Problem to solve
What's required is a verbatim printout of all the data.

Extracted data

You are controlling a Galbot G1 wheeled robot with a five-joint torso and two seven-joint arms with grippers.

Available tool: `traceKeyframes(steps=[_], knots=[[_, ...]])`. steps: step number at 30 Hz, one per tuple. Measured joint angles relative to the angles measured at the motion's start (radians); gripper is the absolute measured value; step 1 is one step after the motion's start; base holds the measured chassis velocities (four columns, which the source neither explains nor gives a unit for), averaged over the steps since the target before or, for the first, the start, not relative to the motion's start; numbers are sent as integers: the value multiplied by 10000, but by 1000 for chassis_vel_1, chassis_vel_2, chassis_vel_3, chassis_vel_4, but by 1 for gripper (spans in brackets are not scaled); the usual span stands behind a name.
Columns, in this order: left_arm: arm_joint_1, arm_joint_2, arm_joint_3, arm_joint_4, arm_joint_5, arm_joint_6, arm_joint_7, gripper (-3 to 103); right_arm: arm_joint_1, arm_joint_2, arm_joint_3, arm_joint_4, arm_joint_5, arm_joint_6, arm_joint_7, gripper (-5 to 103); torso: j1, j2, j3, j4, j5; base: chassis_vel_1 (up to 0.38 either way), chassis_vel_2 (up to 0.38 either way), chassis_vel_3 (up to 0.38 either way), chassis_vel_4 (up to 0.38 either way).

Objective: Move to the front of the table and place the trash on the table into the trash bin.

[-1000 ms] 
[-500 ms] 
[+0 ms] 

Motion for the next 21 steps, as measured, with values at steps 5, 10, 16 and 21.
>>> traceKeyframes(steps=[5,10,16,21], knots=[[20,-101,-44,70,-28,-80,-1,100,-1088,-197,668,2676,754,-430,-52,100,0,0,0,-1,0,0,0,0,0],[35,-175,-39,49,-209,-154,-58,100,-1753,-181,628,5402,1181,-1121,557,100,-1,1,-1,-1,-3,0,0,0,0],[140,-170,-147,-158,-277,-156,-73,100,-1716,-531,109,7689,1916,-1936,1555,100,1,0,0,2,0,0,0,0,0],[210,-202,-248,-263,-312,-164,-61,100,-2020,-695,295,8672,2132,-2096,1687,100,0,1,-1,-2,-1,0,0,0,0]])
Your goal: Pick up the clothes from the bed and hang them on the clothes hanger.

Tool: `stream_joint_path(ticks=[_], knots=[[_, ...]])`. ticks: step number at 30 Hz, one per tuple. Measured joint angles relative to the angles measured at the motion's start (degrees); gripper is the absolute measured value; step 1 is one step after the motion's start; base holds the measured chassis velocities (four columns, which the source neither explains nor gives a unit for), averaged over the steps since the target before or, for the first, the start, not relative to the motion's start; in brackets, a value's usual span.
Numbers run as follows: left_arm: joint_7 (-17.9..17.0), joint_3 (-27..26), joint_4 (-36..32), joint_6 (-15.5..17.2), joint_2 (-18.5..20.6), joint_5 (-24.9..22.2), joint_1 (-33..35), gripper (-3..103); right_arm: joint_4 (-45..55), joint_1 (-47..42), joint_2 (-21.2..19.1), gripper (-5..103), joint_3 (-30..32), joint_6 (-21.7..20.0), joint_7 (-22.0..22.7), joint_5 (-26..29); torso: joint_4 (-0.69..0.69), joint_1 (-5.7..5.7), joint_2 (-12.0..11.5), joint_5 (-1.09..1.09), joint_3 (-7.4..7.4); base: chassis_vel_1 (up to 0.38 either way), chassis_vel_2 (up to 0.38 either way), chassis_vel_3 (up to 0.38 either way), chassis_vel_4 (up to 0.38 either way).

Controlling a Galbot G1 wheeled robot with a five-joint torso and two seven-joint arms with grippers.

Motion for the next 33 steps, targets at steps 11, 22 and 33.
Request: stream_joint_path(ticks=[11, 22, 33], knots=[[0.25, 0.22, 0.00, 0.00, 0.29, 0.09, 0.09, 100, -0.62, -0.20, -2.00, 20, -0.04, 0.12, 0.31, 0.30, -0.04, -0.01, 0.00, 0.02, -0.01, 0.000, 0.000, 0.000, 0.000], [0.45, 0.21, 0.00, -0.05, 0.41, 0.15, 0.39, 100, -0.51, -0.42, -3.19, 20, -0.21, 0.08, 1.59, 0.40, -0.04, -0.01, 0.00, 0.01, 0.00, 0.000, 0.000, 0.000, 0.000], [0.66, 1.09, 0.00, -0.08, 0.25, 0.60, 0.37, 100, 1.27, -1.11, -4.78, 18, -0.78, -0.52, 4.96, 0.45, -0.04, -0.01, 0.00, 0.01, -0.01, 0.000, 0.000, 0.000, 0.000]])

Answer to this task
You are controlling a Galbot G1 wheeled robot with a five-joint torso and two seven-joint arms with grippers.

Available tool: `traceKeyframes(steps=[_], knots=[[_, ...]])`. steps: step number at 30 Hz, one per tuple. Measured joint angles relative to the angles measured at the motion's start (radians); gripper is the absolute measured value; step 1 is one step after the motion's start; base holds the measured chassis velocities (four columns, which the source neither explains nor gives a unit for), averaged over the steps since the target before or, for the first, the start, not relative to the motion's start; numbers are sent as integers: the value multiplied by 10000, but by 1000 for chassis_vel_1, chassis_vel_2, chassis_vel_3, chassis_vel_4, but by 1 for gripper (spans in brackets are not scaled); the usual span stands behind a name.
Columns, in this order: left_arm: arm_joint_1, arm_joint_2, arm_joint_3, arm_joint_4, arm_joint_5, arm_joint_6, arm_joint_7, gripper (-3 to 103); right_arm: arm_joint_1, arm_joint_2, arm_joint_3, arm_joint_4, arm_joint_5, arm_joint_6, arm_joint_7, gripper (-5 to 103); torso: j1, j2, j3, j4, j5; base: chassis_vel_1 (up to 0.38 either way), chassis_vel_2 (up to 0.38 either way), chassis_vel_3 (up to 0.38 either way), chassis_vel_4 (up to 0.38 either way).

Objective: Move to the front of the table and place the trash on the table into the trash bin.

[-1000 ms] 
[-500 ms] 
[+0 ms] 

Motion for the next 21 steps, as measured, with values at steps 5, 10, 16 and 21.
>>> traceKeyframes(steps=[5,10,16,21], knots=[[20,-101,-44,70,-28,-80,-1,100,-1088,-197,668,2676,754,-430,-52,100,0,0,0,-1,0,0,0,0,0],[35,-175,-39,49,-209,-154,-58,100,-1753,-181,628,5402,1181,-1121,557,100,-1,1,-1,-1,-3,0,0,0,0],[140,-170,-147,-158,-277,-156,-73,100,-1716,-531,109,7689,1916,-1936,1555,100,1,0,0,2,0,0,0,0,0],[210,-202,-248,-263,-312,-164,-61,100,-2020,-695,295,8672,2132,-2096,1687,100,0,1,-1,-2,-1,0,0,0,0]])
Your goal: Pick up the clothes from the bed and hang them on the clothes hanger.

Tool: `stream_joint_path(ticks=[_], knots=[[_, ...]])`. ticks: step number at 30 Hz, one per tuple. Measured joint angles relative to the angles measured at the motion's start (degrees); gripper is the absolute measured value; step 1 is one step after the motion's start; base holds the measured chassis velocities (four columns, which the source neither explains nor gives a unit for), averaged over the steps since the target before or, for the first, the start, not relative to the motion's start; in brackets, a value's usual span.
Numbers run as follows: left_arm: joint_7 (-17.9..17.0), joint_3 (-27..26), joint_4 (-36..32), joint_6 (-15.5..17.2), joint_2 (-18.5..20.6), joint_5 (-24.9..22.2), joint_1 (-33..35), gripper (-3..103); right_arm: joint_4 (-45..55), joint_1 (-47..42), joint_2 (-21.2..19.1), gripper (-5..103), joint_3 (-30..32), joint_6 (-21.7..20.0), joint_7 (-22.0..22.7), joint_5 (-26..29); torso: joint_4 (-0.69..0.69), joint_1 (-5.7..5.7), joint_2 (-12.0..11.5), joint_5 (-1.09..1.09), joint_3 (-7.4..7.4); base: chassis_vel_1 (up to 0.38 either way), chassis_vel_2 (up to 0.38 either way), chassis_vel_3 (up to 0.38 either way), chassis_vel_4 (up to 0.38 either way).

Controlling a Galbot G1 wheeled robot with a five-joint torso and two seven-joint arms with grippers.

Motion for the next 33 steps, targets at steps 11, 22 and 33.
Request: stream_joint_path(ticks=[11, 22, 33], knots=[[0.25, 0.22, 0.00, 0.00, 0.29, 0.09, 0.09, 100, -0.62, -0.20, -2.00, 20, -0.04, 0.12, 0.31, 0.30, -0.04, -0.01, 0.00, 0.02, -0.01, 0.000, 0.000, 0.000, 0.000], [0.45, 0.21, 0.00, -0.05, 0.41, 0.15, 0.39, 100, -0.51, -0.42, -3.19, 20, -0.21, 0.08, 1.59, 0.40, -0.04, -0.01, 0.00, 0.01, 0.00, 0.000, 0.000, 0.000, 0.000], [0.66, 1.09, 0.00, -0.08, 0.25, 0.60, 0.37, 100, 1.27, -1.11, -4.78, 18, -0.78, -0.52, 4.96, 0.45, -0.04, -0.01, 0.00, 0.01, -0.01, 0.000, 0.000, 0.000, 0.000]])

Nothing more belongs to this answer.